Cape Town private property developers on a ‘civic capture’ crusade, say residents

Last weekend
Last weekend, a public participation process heard submissions on the Bo-Kaap neighbourhood being zoned under a heritage protection overlay zone. (Photos: David Harrison/M&G)

Concerns are growing in three Cape Town communities that private developers are muscling into local associations to get them to rubber- stamp development plans. Now civics are attempting to unite against what they call “civic capture”.

Last weekend, a public participation process heard submissions on the Bo-Kaap neighbourhood being zoned under a heritage protection overlay zone, which would ensure stringent regulations for development on protected heritage sites.

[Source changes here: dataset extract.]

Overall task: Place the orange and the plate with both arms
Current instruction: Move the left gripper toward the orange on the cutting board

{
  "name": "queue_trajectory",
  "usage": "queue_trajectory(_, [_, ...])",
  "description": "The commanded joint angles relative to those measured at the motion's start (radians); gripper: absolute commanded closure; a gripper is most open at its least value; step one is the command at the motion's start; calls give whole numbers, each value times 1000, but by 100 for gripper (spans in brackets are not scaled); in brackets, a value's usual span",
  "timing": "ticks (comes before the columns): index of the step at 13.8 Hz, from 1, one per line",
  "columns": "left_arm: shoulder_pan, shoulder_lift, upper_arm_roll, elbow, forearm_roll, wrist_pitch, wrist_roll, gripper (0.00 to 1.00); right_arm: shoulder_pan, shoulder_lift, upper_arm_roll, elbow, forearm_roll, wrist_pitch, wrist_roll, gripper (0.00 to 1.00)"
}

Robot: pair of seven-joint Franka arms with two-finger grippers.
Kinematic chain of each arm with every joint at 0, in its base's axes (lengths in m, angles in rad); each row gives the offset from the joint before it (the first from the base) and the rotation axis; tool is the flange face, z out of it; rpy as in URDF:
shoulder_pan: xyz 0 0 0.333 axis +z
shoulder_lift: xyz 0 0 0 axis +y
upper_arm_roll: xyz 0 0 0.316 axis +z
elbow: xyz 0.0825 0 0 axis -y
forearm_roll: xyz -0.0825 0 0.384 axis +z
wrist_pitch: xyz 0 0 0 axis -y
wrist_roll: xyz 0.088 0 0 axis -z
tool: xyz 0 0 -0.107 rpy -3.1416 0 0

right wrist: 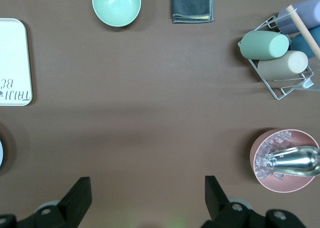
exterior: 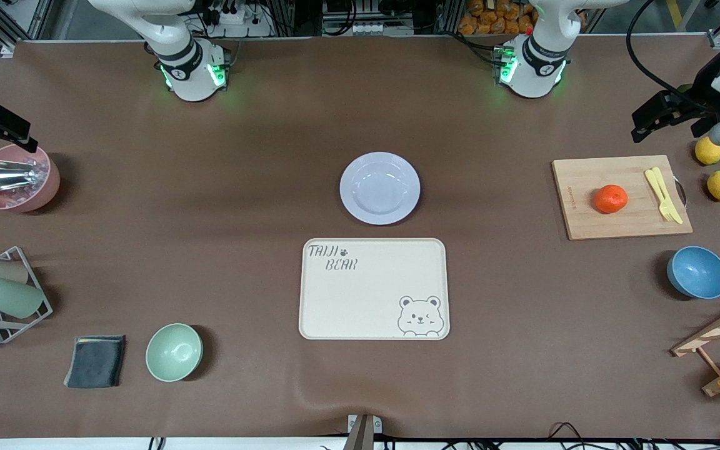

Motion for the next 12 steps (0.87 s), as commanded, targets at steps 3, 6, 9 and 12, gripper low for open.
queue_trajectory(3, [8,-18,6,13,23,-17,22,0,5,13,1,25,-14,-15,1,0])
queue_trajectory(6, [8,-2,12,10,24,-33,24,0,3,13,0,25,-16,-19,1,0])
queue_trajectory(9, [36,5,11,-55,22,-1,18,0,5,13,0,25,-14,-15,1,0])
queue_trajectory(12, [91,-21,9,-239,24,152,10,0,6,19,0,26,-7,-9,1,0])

Tauriq Jenkins, the chairperson of the Observatory Civic Association (OCA), spoke in solidarity with the Bo-Kaap community at the meeting. Jenkins has struggled to protect heritage sites from development in his own neighbourhood.

Observatory Civic Association chair Tauriq Jenkins says citizens must unite to protect their heritage.

Jenkins describes how, in 2017, the OCA was in effect “hijacked”, and the small organisation made news. At the OCA annual general meeting in 2017, new representatives were elected, but something seemed amiss at the meeting, he says.

Three property developers were elected into key positions, leaving residents stunned. An internal investigation found that 30% of the vote was from people whose addresses and contact details were either falsified or not given at all.

One of the private developers elected was not a resident, the investigation found.

For Jenkins, that election — which was subsequently nullified in a vote by residents — was a strategic move by developers after the OCA blocked many developments in the area. “They pretty much elected themselves into key positions and it was a civic capture.” Now, Jenkins realises the need for unity across civics in all areas of Cape Town. In January, with concerns rising about private development in neighbourhoods close to the city centre, a meeting was called by the OCA and other organisations to discuss the “state of the civics”. Representatives from Bo-Kaap and Sea Point attended this meeting in a show of solidarity. “We have no choice but to unify in order to protect our heritage,” Jenkins said this week.

Isa Jacobson, a Sea Point resident and founder of the community-based organisation, Sea Point for All, was one of the residents who sat in on a robust discussion about civic activism. For Jacobson, Sea Point has already been captured. At a heated annual general meeting in 2018, residents addressed the conflict of interest between private developers sitting on the Sea Point, Fresnaye, Bantry Bay Ratepayers and Residents Association and the body’s duty to represent community interests.

Despite these issues being raised, Marco van Embden and Paul Berman, two people who work in the development industry, were nevertheless re-elected as leaders of the residents association. Van Embden, the chair of the residents association, is also the chair of property developer Blok and Berman is the chief executive of the Berman Bros Property company, which has developments in Sea Point.

“It says a lot about our community [that they were re-elected]. I realised in the cry for social housing just how nimby [not in my backyard] our neighbourhood is,” says Jacobson.

Lucy Graham, an outspoken resident, agrees that the community is not always in favour of transformation.

Sea Point resident Lucy Graham believes that development should accommodate disadvantaged communities in the area

But the Sea Point, Fresnaye, Bantry Bay Ratepayers and Residents Association has denied that it is captured, saying its representatives were elected by residents.

The issues in Sea Point are linked to the ongoing court battles and protests in Bo-Kaap. Residents in the area are fighting a case against Blok, which is developing residential and commercial units in Lion Street.

“What has happened in Sea Point, they want to happen in Bo-Kaap. But Bo-Kaap discovered it in time and for that reason it wasn’t easy to capture the community,” says Fowzia Achmat, the vice-chairperson of the Bo-Kaap ratepayers’ organisation.

Jacobson says: “We all realise we need to band together because we have a city that is not looking after us.”